> What the task requires: From the listing below, tally the lines that include "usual". Return only the total.

Collected data Block Start

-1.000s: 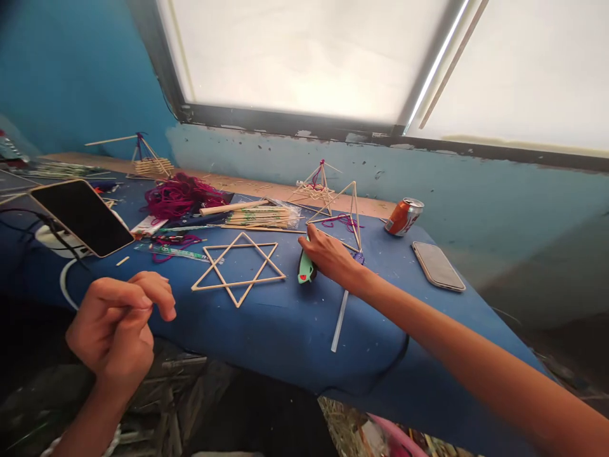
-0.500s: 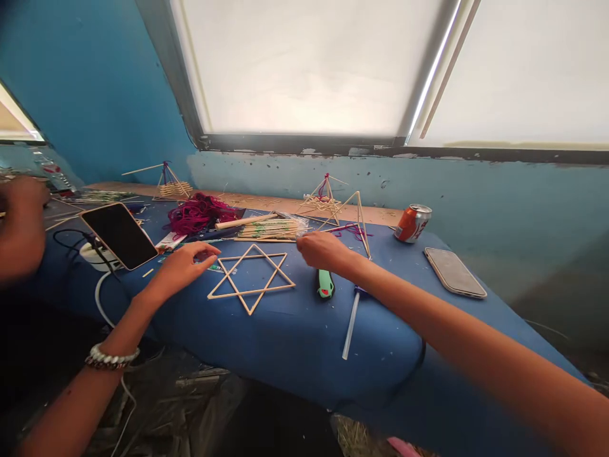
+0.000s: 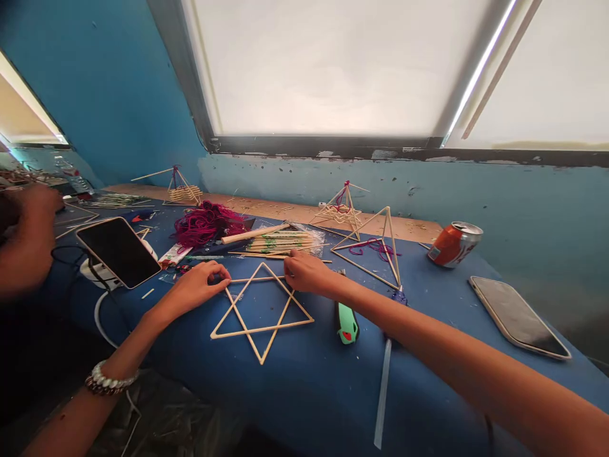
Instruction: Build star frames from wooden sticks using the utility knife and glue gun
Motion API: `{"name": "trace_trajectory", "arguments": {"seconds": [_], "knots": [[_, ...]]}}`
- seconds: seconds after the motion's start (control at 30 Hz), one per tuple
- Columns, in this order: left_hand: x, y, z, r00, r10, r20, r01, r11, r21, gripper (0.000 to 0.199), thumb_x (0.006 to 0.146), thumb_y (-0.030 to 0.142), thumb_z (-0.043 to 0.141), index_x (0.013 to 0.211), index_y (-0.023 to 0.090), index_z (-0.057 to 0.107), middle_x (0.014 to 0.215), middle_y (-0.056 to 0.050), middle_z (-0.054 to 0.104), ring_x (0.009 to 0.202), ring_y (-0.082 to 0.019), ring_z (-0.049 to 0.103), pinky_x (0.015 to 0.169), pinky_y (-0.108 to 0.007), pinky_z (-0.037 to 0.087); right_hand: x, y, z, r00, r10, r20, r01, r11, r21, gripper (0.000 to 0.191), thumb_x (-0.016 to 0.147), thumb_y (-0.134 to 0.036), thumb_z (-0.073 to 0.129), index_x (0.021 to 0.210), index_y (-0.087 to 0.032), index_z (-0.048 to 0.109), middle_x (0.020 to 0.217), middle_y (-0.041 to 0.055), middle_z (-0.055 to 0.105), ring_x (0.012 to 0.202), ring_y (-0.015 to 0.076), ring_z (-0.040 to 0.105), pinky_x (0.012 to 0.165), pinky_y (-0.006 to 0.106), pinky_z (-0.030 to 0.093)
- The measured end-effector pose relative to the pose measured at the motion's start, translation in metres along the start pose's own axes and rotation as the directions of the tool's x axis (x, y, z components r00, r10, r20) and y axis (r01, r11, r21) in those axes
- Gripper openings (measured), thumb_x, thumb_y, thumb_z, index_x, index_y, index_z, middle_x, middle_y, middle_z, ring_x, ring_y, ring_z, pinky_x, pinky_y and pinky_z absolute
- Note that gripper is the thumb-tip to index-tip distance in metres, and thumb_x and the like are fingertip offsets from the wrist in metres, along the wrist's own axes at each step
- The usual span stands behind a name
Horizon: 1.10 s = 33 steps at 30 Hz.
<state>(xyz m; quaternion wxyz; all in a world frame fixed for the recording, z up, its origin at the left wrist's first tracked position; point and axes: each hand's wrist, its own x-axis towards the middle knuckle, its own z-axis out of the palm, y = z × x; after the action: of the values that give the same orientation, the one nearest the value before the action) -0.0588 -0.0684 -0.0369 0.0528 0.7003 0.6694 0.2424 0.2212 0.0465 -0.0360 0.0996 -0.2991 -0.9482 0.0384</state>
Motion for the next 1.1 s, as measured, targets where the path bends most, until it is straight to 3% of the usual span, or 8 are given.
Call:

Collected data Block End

> Task response: 2